The lines to be copied are those below that contain "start".

▶ **Data shown**:
╭──
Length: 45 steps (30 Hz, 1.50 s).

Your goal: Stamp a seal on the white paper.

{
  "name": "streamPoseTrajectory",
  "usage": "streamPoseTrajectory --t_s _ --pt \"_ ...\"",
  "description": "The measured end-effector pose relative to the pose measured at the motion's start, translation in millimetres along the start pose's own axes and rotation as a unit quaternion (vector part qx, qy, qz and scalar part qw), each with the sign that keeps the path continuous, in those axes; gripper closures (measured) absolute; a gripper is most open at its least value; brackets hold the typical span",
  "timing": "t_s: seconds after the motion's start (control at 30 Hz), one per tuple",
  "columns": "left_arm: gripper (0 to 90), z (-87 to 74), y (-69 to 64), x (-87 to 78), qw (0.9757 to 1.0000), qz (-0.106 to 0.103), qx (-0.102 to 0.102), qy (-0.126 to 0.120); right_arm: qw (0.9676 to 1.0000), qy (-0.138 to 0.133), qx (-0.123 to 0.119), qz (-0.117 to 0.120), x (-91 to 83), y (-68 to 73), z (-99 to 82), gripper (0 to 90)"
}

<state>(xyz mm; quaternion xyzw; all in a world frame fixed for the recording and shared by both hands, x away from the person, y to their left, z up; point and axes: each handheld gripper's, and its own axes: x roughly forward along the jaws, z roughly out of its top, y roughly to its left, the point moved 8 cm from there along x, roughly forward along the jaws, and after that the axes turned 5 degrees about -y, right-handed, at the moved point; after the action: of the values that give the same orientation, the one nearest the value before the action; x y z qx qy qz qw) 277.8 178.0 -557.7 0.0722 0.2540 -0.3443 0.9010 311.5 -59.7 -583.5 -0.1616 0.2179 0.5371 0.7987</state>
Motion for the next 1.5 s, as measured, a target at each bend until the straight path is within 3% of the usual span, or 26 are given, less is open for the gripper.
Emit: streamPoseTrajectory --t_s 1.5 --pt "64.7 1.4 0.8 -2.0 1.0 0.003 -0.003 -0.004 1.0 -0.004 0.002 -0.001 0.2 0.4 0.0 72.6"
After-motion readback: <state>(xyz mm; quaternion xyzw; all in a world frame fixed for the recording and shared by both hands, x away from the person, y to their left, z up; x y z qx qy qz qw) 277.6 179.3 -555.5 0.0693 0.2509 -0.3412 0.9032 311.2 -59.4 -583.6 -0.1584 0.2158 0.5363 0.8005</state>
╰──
▶ **Reply to the task**:
  "description": "The measured end-effector pose relative to the pose measured at the motion's start, translation in millimetres along the start pose's own axes and rotation as a unit quaternion (vector part qx, qy, qz and scalar part qw), each with the sign that keeps the path continuous, in those axes; gripper closures (measured) absolute; a gripper is most open at its least value; brackets hold the typical span",
  "timing": "t_s: seconds after the motion's start (control at 30 Hz), one per tuple",

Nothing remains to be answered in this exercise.